TOKYO: For chronic baldness patients, there is a hopeful news from Japan that for the first time in human history, hair has been grown outside the human body in a laboratory, transplanted where it has been observed to grow.
Biomedical engineer Tatsuto Keigiyama of Japan's Yokohama University and his colleagues have created a three-dimensional organoid from mouse stem cells. With the help of technology, it is now easy to make them and thus they are being used in medical research.
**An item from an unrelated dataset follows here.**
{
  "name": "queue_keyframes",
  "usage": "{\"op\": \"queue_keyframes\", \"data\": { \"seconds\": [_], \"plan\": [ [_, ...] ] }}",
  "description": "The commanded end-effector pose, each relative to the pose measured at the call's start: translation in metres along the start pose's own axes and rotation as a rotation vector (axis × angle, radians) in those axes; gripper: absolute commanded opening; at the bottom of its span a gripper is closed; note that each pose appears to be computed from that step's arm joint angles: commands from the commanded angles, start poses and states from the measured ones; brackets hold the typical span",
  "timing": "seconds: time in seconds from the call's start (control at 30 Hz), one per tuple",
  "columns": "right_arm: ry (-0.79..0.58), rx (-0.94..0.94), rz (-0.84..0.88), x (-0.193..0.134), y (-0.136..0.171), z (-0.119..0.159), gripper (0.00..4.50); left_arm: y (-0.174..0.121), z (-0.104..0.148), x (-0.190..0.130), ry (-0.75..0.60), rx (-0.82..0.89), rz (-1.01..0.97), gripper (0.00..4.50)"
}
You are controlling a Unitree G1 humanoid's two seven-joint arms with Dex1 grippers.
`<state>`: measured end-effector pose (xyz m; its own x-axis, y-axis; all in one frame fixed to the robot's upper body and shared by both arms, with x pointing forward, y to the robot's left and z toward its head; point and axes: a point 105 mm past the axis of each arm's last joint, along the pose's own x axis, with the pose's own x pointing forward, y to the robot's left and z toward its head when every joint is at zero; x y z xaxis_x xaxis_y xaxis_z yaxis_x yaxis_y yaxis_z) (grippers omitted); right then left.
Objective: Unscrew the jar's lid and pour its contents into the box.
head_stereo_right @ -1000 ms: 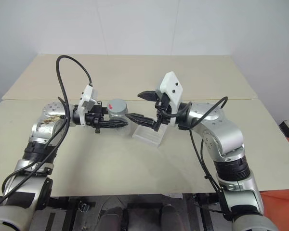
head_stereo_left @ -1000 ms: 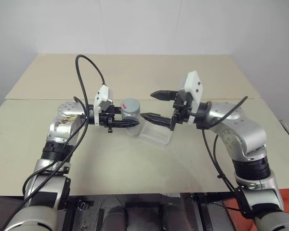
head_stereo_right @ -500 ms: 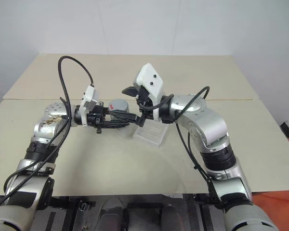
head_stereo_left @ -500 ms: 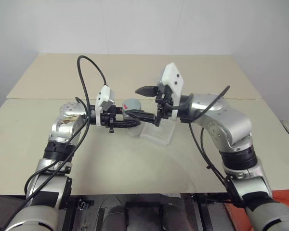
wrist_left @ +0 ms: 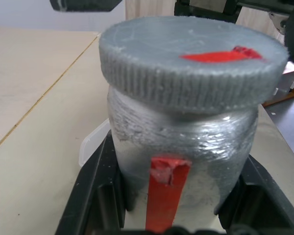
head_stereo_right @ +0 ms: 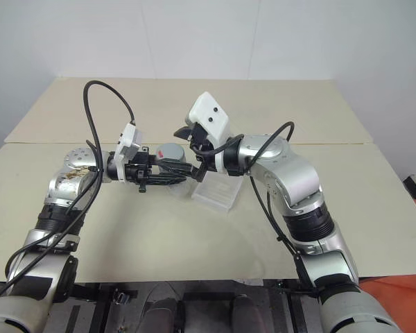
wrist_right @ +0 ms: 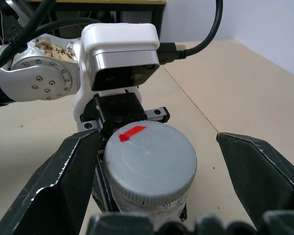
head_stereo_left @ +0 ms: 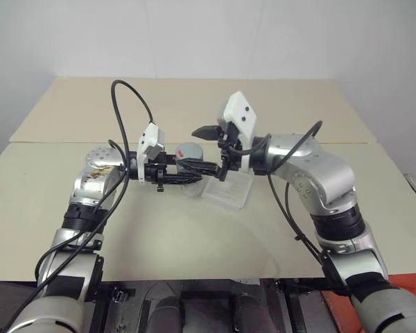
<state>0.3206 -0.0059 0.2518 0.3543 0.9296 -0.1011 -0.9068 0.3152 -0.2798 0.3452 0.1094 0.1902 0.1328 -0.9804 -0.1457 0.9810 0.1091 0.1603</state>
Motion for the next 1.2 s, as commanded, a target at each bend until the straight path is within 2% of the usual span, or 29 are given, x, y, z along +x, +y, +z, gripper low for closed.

Experts have not only grown hair from them but also colored it. They were then carefully transferred into bald mice, which grew hair and completed several rounds of breeding.Whether in humans or other mammals, hair follicles develop when the organism is going through embryonic stages. In this way, the upper skin (epidermis) and the underlying connective tissue or tissue interact to form the entire organ. This process is called epidermal and mesenchymal interaction. This is the reason why experts have considered these two aspects.
The scientists extracted stem cells from the embryos of mice and extracted from them skin epithelial cells and mesenchymal cells. They were then cultured in Matrigel, a natural membrane derived from mice. Matrigel aggregates cells and provides them with a structure. However, some cellular structures have also been cultivated using Matrigel.
Cells of this type form clumps and later separate from each other and become organized in a pattern and structure. But the addition of Matrigel led to success while the rest of the cells failed.
Then, when both types of epithelial and mesenchymal cells were combined, the first fine hair appeared and grew to two millimeters in length at 23 days. Thus, for the first time, hair has been grown in the laboratory at the cellular level.
Then a drug was added which made the hair regain its color and look more natural. Hair was then implanted into completely bald mice and the goal was to determine their survival.
At this point, the mice were given immunosuppressant drugs, the transplanted hairs started to grow, they were cut and the hairs went through several growth cycles for ten months.
Although it has been successfully tested on mice, it may take some time to use it on humans. For humans, stem cells will be reverse-engineered by taking cells donated from adults instead of embryos, and the process is expected to be effective.